··· SUPPLIED DATA ···

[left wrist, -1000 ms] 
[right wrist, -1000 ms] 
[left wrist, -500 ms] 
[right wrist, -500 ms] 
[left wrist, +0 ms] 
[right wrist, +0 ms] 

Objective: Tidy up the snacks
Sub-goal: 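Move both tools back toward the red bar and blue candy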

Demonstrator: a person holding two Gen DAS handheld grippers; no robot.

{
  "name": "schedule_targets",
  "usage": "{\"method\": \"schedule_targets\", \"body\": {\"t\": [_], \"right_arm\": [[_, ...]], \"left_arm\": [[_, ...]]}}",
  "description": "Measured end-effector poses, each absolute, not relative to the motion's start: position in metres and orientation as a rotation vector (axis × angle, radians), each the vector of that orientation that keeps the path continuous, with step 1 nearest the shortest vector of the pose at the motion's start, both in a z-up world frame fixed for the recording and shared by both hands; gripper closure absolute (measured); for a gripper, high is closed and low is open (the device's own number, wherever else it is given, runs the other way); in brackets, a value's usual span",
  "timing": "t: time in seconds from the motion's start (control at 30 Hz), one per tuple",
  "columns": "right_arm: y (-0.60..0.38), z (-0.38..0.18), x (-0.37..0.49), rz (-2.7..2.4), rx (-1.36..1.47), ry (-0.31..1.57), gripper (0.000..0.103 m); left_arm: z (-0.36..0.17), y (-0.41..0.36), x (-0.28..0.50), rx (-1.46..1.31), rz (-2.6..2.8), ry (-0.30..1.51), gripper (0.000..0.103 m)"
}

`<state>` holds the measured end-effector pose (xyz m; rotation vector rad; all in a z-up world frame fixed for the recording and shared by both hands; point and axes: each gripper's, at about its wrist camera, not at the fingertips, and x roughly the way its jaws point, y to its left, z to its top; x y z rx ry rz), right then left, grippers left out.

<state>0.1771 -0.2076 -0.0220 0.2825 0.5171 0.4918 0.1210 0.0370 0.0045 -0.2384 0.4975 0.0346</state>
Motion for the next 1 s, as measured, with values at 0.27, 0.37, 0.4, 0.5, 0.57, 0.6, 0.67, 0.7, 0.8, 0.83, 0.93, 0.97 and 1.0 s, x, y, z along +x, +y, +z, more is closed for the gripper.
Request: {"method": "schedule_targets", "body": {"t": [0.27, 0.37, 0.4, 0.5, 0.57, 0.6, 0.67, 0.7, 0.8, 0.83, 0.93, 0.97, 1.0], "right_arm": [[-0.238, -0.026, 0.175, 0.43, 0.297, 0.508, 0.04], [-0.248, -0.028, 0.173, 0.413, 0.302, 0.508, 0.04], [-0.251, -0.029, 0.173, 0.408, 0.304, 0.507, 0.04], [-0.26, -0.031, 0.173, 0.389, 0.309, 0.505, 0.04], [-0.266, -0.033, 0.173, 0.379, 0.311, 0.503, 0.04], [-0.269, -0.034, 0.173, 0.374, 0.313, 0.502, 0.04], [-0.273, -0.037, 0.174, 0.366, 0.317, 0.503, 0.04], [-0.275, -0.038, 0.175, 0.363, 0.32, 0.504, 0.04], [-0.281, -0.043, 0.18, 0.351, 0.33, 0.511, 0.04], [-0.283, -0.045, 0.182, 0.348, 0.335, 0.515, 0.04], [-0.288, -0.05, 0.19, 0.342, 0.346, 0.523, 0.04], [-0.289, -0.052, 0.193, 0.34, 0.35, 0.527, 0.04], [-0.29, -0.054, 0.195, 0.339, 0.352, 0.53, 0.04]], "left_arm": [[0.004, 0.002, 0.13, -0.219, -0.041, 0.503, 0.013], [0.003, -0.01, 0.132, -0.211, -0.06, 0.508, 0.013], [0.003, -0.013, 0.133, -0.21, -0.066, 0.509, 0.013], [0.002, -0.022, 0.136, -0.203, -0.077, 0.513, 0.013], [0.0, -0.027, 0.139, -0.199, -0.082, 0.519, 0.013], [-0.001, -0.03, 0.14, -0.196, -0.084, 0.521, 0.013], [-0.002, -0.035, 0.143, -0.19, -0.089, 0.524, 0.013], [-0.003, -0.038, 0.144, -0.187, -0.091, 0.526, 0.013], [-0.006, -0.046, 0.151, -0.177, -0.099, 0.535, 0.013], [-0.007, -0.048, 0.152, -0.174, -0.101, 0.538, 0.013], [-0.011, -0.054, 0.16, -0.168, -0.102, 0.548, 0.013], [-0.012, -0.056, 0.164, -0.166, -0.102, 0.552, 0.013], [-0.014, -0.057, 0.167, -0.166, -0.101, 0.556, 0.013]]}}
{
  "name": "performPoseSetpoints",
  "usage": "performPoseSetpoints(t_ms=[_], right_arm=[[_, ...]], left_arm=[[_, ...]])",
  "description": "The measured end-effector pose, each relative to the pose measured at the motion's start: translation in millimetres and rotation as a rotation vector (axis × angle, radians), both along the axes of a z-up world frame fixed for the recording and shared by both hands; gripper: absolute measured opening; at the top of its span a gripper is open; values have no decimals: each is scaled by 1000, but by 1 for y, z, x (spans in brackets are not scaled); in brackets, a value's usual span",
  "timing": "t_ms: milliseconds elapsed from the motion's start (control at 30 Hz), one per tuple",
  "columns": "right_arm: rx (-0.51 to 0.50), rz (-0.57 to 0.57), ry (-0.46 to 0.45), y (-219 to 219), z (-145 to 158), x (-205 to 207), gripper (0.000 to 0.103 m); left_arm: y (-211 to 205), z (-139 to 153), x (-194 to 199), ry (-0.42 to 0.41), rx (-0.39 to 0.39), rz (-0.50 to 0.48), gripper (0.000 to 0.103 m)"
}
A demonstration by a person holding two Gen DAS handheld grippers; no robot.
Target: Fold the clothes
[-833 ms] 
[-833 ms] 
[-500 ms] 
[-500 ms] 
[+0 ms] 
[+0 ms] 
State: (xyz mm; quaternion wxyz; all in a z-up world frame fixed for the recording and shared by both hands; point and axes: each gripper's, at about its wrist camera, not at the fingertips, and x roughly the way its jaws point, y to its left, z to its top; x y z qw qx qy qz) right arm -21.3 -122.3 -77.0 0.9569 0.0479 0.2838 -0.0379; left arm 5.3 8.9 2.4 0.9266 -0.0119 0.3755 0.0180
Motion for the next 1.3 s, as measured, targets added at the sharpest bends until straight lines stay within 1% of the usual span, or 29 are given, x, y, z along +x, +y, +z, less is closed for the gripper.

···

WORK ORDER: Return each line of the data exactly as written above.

RESULT OF THE EXERCISE:
[left wrist, -1000 ms] 
[right wrist, -1000 ms] 
[left wrist, -500 ms] 
[right wrist, -500 ms] 
[left wrist, +0 ms] 
[right wrist, +0 ms] 

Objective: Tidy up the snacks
Sub-goal: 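Move both tools back toward the red bar and blue candy
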
Demonstrator: a person holding two Gen DAS handheld grippers; no robot.

{
  "name": "schedule_targets",
  "usage": "{\"method\": \"schedule_targets\", \"body\": {\"t\": [_], \"right_arm\": [[_, ...]], \"left_arm\": [[_, ...]]}}",
  "description": "Measured end-effector poses, each absolute, not relative to the motion's start: position in metres and orientation as a rotation vector (axis × angle, radians), each the vector of that orientation that keeps the path continuous, with step 1 nearest the shortest vector of the pose at the motion's start, both in a z-up world frame fixed for the recording and shared by both hands; gripper closure absolute (measured); for a gripper, high is closed and low is open (the device's own number, wherever else it is given, runs the other way); in brackets, a value's usual span",
  "timing": "t: time in seconds from the motion's start (control at 30 Hz), one per tuple",
  "columns": "right_arm: y (-0.60..0.38), z (-0.38..0.18), x (-0.37..0.49), rz (-2.7..2.4), rx (-1.36..1.47), ry (-0.31..1.57), gripper (0.000..0.103 m); left_arm: z (-0.36..0.17), y (-0.41..0.36), x (-0.28..0.50), rx (-1.46..1.31), rz (-2.6..2.8), ry (-0.30..1.51), gripper (0.000..0.103 m)"
}

`<state>` holds the measured end-effector pose (xyz m; rotation vector rad; all in a z-up world frame fixed for the recording and shared by both hands; point and axes: each gripper's, at about its wrist camera, not at the fingertips, and x roughly the way its jaws point, y to its left, z to its top; x y z rx ry rz), right then left, grippers left out.

<state>0.1771 -0.2076 -0.0220 0.2825 0.5171 0.4918 0.1210 0.0370 0.0045 -0.2384 0.4975 0.0346</state>
Motion for the next 1 s, as measured, with values at 0.27, 0.37, 0.4, 0.5, 0.57, 0.6, 0.67, 0.7, 0.8, 0.83, 0.93, 0.97 and 1.0 s, x, y, z along +x, +y, +z, more is closed for the gripper.
Request: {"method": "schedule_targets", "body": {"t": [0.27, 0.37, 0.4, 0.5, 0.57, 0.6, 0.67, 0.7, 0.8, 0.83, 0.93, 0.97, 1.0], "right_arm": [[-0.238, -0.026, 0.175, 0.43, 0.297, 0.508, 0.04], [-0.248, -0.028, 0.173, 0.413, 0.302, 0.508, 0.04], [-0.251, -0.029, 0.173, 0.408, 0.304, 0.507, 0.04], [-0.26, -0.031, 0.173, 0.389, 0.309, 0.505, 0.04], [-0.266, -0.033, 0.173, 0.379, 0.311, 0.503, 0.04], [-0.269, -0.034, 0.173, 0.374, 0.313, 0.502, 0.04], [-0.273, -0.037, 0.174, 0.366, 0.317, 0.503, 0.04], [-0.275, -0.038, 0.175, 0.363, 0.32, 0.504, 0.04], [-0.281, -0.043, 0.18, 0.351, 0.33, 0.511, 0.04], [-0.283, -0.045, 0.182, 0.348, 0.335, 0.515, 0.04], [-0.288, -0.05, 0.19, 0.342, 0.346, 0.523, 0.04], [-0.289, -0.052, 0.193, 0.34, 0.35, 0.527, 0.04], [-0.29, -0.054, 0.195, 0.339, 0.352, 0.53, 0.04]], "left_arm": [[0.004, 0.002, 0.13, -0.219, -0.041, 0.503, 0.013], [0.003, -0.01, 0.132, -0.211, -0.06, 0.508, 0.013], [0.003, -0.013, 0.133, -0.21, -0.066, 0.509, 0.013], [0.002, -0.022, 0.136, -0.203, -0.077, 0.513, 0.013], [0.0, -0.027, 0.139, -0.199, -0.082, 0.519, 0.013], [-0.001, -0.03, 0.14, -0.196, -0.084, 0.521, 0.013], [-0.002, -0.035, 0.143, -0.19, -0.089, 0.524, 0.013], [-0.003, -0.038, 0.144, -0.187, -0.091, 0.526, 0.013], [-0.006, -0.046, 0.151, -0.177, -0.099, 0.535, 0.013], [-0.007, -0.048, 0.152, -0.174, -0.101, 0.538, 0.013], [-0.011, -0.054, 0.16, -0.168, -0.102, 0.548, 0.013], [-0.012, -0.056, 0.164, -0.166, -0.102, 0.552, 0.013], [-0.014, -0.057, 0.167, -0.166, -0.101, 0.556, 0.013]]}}
{
  "name": "performPoseSetpoints",
  "usage": "performPoseSetpoints(t_ms=[_], right_arm=[[_, ...]], left_arm=[[_, ...]])",
  "description": "The measured end-effector pose, each relative to the pose measured at the motion's start: translation in millimetres and rotation as a rotation vector (axis × angle, radians), both along the axes of a z-up world frame fixed for the recording and shared by both hands; gripper: absolute measured opening; at the top of its span a gripper is open; values have no decimals: each is scaled by 1000, but by 1 for y, z, x (spans in brackets are not scaled); in brackets, a value's usual span",
  "timing": "t_ms: milliseconds elapsed from the motion's start (control at 30 Hz), one per tuple",
  "columns": "right_arm: rx (-0.51 to 0.50), rz (-0.57 to 0.57), ry (-0.46 to 0.45), y (-219 to 219), z (-145 to 158), x (-205 to 207), gripper (0.000 to 0.103 m); left_arm: y (-211 to 205), z (-139 to 153), x (-194 to 199), ry (-0.42 to 0.41), rx (-0.39 to 0.39), rz (-0.50 to 0.48), gripper (0.000 to 0.103 m)"
}
A demonstration by a person holding two Gen DAS handheld grippers; no robot.
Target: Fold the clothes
[-833 ms] 
[-833 ms] 
[-500 ms] 
[-500 ms] 
[+0 ms] 
[+0 ms] 
State: (xyz mm; quaternion wxyz; all in a z-up world frame fixed for the recording and shared by both hands; point and axes: each gripper's, at about its wrist camera, not at the fingertips, and x roughly the way its jaws point, y to its left, z to its top; x y z qw qx qy qz) right arm -21.3 -122.3 -77.0 0.9569 0.0479 0.2838 -0.0379; left arm 5.3 8.9 2.4 0.9266 -0.0119 0.3755 0.0180
Motion for the next 1.3 s, as measured, targets added at the sharpest bends until straight lines stay within 1% of the usual span, or 29 are given, x, y, z along +x, +y, +z, less is closed for the gripper.

That is the complete answer.